# Work to be completed
Where does the word "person" appear in the entries below? Copy each line that holds it.

Dataset items
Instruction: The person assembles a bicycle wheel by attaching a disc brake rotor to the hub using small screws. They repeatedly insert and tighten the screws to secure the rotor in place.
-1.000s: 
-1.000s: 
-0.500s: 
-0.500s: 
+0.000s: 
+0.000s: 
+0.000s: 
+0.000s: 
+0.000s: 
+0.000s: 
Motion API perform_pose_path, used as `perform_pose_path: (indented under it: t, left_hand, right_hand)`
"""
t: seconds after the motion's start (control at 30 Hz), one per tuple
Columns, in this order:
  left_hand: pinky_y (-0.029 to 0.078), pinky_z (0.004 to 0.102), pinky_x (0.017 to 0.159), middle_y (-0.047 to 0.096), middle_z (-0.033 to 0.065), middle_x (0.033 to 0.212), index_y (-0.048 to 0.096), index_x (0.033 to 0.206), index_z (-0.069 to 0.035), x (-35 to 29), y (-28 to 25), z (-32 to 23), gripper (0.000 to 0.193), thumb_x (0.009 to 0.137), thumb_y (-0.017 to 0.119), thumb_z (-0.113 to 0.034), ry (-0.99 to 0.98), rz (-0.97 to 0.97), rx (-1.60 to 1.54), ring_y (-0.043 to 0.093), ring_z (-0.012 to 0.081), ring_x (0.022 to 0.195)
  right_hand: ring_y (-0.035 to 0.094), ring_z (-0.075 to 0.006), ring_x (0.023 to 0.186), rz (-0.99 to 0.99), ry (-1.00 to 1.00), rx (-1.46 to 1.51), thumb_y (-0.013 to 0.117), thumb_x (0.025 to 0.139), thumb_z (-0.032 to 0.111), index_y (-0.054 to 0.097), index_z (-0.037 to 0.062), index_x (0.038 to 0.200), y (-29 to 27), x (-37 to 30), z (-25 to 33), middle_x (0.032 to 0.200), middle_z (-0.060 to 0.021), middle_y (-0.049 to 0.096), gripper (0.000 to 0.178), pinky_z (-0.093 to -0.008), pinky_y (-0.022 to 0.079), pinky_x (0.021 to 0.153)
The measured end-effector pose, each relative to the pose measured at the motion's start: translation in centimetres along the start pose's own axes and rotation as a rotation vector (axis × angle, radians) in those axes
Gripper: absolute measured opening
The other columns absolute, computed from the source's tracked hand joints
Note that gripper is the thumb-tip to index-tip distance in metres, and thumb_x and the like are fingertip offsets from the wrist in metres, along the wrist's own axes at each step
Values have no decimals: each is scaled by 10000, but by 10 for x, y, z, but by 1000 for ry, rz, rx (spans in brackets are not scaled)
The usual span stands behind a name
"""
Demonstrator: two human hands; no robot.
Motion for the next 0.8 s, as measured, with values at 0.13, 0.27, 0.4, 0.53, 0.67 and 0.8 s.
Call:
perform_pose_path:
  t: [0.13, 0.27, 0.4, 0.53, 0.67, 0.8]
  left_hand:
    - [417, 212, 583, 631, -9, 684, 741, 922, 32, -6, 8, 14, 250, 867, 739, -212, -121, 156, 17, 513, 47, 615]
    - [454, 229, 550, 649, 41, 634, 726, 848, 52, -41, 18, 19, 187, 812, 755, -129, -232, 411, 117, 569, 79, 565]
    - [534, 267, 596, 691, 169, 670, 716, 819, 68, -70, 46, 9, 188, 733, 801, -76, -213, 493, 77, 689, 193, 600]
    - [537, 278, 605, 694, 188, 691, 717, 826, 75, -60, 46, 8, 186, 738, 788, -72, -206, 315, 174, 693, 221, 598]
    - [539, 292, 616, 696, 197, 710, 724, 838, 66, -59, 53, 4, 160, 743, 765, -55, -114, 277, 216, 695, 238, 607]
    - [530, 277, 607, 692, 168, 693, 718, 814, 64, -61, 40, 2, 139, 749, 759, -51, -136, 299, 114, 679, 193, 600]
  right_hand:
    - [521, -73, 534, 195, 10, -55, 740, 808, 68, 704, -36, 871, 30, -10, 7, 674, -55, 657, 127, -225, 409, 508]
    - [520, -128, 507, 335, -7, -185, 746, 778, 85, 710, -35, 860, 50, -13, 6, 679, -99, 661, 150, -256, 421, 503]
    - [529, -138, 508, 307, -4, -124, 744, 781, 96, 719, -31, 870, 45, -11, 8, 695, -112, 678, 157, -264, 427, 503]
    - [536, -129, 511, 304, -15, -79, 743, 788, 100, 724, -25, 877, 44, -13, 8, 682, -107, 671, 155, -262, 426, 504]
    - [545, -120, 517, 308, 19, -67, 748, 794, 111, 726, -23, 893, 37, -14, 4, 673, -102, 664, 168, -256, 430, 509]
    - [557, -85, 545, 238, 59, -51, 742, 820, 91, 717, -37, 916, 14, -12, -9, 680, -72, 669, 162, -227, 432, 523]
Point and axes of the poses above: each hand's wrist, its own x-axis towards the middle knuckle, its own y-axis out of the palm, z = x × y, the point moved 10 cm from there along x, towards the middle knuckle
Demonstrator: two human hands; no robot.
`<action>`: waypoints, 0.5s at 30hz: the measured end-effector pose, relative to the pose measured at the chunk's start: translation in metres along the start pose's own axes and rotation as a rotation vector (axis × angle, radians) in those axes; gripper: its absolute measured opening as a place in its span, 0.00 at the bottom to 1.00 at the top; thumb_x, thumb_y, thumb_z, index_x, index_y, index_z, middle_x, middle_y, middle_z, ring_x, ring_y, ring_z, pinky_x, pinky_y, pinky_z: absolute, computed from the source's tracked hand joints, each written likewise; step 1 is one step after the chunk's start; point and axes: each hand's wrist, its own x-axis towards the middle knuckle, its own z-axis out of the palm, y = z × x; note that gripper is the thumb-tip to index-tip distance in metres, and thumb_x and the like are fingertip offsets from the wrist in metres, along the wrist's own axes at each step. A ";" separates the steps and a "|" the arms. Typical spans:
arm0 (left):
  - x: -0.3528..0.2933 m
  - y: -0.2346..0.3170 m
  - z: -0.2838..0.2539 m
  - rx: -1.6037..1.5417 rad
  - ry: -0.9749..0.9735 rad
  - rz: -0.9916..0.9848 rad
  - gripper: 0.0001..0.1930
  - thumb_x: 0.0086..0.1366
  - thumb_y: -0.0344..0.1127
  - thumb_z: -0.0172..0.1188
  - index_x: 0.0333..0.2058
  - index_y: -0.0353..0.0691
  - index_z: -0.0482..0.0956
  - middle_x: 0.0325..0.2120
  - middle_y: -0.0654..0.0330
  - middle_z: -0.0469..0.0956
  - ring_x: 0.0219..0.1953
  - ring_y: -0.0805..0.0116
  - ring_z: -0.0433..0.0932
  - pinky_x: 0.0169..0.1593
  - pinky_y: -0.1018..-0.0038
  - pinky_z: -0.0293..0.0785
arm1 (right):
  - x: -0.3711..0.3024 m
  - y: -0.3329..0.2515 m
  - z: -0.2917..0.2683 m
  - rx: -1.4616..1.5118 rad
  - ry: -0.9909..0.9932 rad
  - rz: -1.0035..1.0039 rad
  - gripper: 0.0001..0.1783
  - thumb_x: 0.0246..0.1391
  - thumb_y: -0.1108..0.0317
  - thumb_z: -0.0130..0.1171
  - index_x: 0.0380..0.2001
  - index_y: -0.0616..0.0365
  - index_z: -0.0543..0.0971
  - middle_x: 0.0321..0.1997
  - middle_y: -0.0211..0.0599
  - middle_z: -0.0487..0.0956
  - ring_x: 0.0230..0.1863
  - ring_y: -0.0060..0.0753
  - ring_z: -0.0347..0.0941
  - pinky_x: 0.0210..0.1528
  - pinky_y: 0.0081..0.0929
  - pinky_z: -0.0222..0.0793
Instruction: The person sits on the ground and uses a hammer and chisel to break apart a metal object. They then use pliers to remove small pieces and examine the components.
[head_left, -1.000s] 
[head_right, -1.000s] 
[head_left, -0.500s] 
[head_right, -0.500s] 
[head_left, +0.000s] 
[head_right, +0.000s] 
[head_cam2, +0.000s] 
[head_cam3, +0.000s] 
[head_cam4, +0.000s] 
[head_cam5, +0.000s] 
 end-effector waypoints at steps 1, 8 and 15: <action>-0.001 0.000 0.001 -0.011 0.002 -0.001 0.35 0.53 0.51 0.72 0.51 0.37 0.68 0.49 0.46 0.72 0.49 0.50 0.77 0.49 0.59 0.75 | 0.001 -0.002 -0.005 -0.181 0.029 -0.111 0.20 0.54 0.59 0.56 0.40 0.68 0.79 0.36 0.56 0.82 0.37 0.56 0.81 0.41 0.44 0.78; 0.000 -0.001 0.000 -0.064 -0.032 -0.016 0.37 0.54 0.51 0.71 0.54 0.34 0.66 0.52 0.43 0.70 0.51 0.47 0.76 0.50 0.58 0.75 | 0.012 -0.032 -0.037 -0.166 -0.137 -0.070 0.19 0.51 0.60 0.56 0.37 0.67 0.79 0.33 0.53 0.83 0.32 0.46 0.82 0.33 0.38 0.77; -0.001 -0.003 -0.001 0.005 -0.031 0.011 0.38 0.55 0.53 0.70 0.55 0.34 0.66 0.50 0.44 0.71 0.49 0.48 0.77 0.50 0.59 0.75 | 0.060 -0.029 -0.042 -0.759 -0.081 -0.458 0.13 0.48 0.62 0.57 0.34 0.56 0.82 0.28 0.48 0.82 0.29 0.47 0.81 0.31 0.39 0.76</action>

# Final answer
Instruction: The person assembles a bicycle wheel by attaching a disc brake rotor to the hub using small screws. They repeatedly insert and tighten the screws to secure the rotor in place.
Instruction: The person sits on the ground and uses a hammer and chisel to break apart a metal object. They then use pliers to remove small pieces and examine the components.

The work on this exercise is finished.